À bord du vaisseau, les coursives étaient toujours embouteillées par les travaux, mais leur lente progression dans les zones endommagées, sauf là où des dégâts consécutifs à des combats antérieurs avaient exigé le remplacement presque complet des composants d’origine, était satisfaisante. « Les travaux de radoub de l’Indomptable sont achevés à cinquante pour cent, lui avait fièrement déclaré le capitaine Smyth juste avant le saut. Bon, bien sûr, les cinquante pour cent qui restent risquent d’être foutrement contraignants. Nous avons avant tout procédé aux réparations les plus faciles d’accès. »

Peu après, Desjani s’était montrée dans la cabine de Geary. Elle avait désigné le matelot debout à côté d’elle, un sous-off dont l’embonpoint le classait probablement en tête de liste des gras du bide de la flotte. Cela dit, l’uniforme de l’homme était immaculé et il arborait d’impressionnantes décorations témoignant de son ardeur au combat. « Vous connaissiez le sergent Gioninni, amiral ? »

Geary hocha la tête.

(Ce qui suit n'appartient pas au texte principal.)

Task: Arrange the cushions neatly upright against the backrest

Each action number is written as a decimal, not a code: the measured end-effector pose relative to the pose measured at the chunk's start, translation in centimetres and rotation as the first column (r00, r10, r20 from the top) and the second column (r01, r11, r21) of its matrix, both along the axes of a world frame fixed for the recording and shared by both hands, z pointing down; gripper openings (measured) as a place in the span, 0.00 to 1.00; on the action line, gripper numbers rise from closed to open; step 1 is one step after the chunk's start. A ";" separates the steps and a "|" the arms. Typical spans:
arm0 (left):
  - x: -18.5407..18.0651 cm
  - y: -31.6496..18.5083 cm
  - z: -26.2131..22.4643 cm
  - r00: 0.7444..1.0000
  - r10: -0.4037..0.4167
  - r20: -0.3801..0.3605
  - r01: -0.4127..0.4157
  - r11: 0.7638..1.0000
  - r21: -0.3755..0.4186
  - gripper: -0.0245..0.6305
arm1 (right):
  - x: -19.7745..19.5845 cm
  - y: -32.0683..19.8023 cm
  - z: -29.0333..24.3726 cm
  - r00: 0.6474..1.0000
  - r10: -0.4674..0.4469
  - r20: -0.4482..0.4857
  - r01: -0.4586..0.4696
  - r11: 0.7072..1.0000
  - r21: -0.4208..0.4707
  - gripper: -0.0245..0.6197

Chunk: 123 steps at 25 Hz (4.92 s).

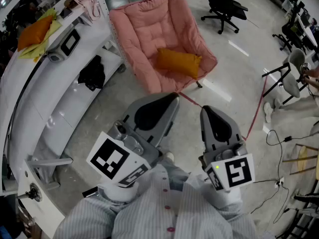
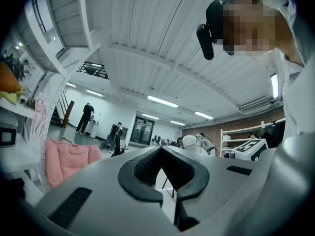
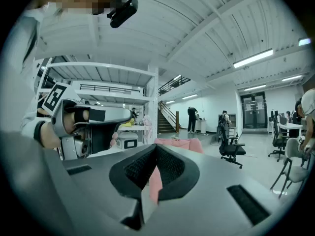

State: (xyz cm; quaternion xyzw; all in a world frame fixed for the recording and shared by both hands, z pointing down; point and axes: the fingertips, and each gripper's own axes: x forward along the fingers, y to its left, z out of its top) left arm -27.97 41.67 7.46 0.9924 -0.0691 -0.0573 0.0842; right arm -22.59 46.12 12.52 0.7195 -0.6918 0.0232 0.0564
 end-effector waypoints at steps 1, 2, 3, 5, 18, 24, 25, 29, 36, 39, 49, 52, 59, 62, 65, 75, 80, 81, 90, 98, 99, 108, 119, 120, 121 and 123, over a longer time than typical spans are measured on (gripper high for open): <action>0.2 0.0 0.0 1.000 0.001 0.000 -0.001 1.000 -0.001 0.05 | 0.2 0.0 0.0 1.000 -0.002 0.001 0.002 1.000 -0.001 0.06; 0.4 0.0 0.0 1.000 0.001 -0.001 -0.001 1.000 -0.002 0.05 | 0.3 0.0 0.1 1.000 -0.004 0.002 0.004 1.000 -0.002 0.06; 0.6 0.1 0.0 1.000 0.001 -0.001 -0.001 1.000 -0.002 0.05 | 0.5 0.0 0.1 1.000 -0.006 0.002 0.006 1.000 -0.002 0.06; 1.0 0.1 0.1 1.000 0.000 -0.001 0.000 1.000 -0.002 0.05 | 0.9 0.1 0.1 1.000 -0.009 0.001 0.009 1.000 -0.001 0.06; 2.4 0.4 0.0 0.999 -0.042 -0.002 0.042 0.999 0.010 0.05 | 3.2 2.0 0.1 1.000 -0.002 0.011 0.002 1.000 0.008 0.06; 3.8 -0.9 0.4 0.999 -0.052 0.016 0.052 0.999 0.012 0.05 | 5.1 1.2 0.8 0.999 0.011 0.034 -0.011 1.000 0.006 0.06; 4.2 -1.2 0.5 0.998 -0.052 0.018 0.051 0.999 0.013 0.05 | 5.4 0.9 0.9 0.999 0.012 0.038 -0.012 1.000 0.007 0.06; 5.7 -3.0 0.4 0.999 -0.039 0.014 0.039 0.999 0.024 0.05 | 7.0 -0.9 1.0 0.999 0.018 0.034 -0.019 1.000 0.011 0.06; 9.7 -8.4 0.1 0.999 -0.030 -0.010 0.030 0.999 0.028 0.05 | 10.3 -6.0 1.2 1.000 0.018 0.022 -0.018 1.000 -0.009 0.06; 11.4 -11.7 -0.3 0.999 -0.027 -0.017 0.028 0.999 0.023 0.05 | 12.1 -9.2 0.9 1.000 0.020 0.017 -0.020 1.000 -0.014 0.06; 16.0 -23.3 -0.3 0.999 -0.041 -0.026 0.041 0.999 0.019 0.05 | 17.2 -20.7 0.9 1.000 0.017 0.010 -0.016 0.999 -0.028 0.06; 16.6 -25.6 -0.1 0.999 -0.044 -0.025 0.044 0.999 0.011 0.05 | 18.0 -23.0 1.1 1.000 0.021 0.004 -0.021 0.999 -0.042 0.06; 18.1 -29.7 1.1 0.997 -0.073 -0.018 0.073 0.997 -0.017 0.05 | 20.0 -26.7 2.1 1.000 0.007 0.012 -0.006 0.997 -0.080 0.06; 19.2 -31.0 1.7 0.996 -0.091 -0.008 0.091 0.996 -0.026 0.05 | 21.2 -28.2 2.7 1.000 -0.010 0.022 0.013 0.995 -0.094 0.06; 20.5 -32.6 2.1 0.993 -0.115 0.000 0.115 0.993 -0.029 0.05 | 22.9 -30.1 3.2 0.999 -0.029 0.033 0.032 0.995 -0.098 0.06; 28.8 -38.5 2.7 0.973 -0.229 0.027 0.229 0.973 -0.027 0.05 | 32.0 -36.9 3.5 0.989 -0.140 0.055 0.145 0.985 -0.091 0.06; 32.5 -41.6 2.5 0.949 -0.315 0.036 0.315 0.949 -0.019 0.05 | 36.0 -40.1 3.5 0.972 -0.229 0.058 0.234 0.967 -0.099 0.06; 33.1 -42.3 2.6 0.942 -0.334 0.040 0.335 0.942 -0.020 0.05 | 36.6 -40.8 3.6 0.967 -0.248 0.058 0.252 0.962 -0.103 0.06; 35.6 -45.9 4.7 0.892 -0.439 0.109 0.447 0.893 -0.058 0.05 | 40.0 -45.1 5.3 0.928 -0.365 0.080 0.373 0.916 -0.150 0.06; 34.8 -48.1 7.4 0.896 -0.417 0.155 0.432 0.897 -0.087 0.05 | 39.5 -46.9 7.7 0.932 -0.348 0.099 0.361 0.913 -0.190 0.06; 34.9 -48.5 7.8 0.898 -0.409 0.161 0.427 0.900 -0.094 0.05 | 39.5 -47.1 8.0 0.934 -0.342 0.100 0.355 0.914 -0.198 0.06; 34.9 -52.3 14.0 0.904 -0.341 0.259 0.388 0.908 -0.158 0.05 | 39.8 -49.9 12.5 0.959 -0.257 0.122 0.282 0.915 -0.287 0.06; 34.6 -55.1 25.5 0.885 -0.251 0.393 0.369 0.892 -0.261 0.05 | 42.2 -51.1 22.0 0.981 -0.095 0.169 0.159 0.891 -0.425 0.06; 34.4 -55.4 26.6 0.879 -0.247 0.407 0.373 0.889 -0.266 0.05 | 42.2 -51.2 23.0 0.982 -0.078 0.171 0.147 0.886 -0.439 0.06; 34.1 -55.7 27.7 0.874 -0.244 0.421 0.377 0.885 -0.271 0.05 | 42.3 -51.2 24.1 0.982 -0.063 0.175 0.138 0.881 -0.453 0.06; 33.9 -56.1 29.9 0.863 -0.239 0.444 0.387 0.879 -0.279 0.05 | 42.6 -51.0 26.4 0.980 -0.045 0.194 0.134 0.870 -0.474 0.06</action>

Il avait croisé plusieurs fois le ventripotent. « Nous nous sommes déjà parlé.

— Lors de ces conversations, le sergent Gioninni vous a-t-il déclaré que, s’il n’avait jamais été convaincu d’avoir enfreint une loi ou un règlement, on le soupçonne néanmoins de jongler avec tant de magouilles et de micmacs que les systèmes tactiques d’un croiseur de combat moyen auraient le plus grand mal à les dépister tous ?

— Commandant, ces rumeurs ne s’appuient sur aucune preuve tangible, protesta le sergent.

— Si nous pouvions les étayer, vous seriez au cachot pour au moins cinq siècles, sergent. » D’un geste, Desjani indiqua la direction approximative des auxiliaires. « Le sergent Gioninni est, selon moi, l’homme idéal pour surveiller les activités contraires au règlement qui pourraient prendre place sur certains de nos vaisseaux.

— En fonction de mon professionnalisme et de mon sens aiguisé de l’observation, bien entendu, ajouta le sergent.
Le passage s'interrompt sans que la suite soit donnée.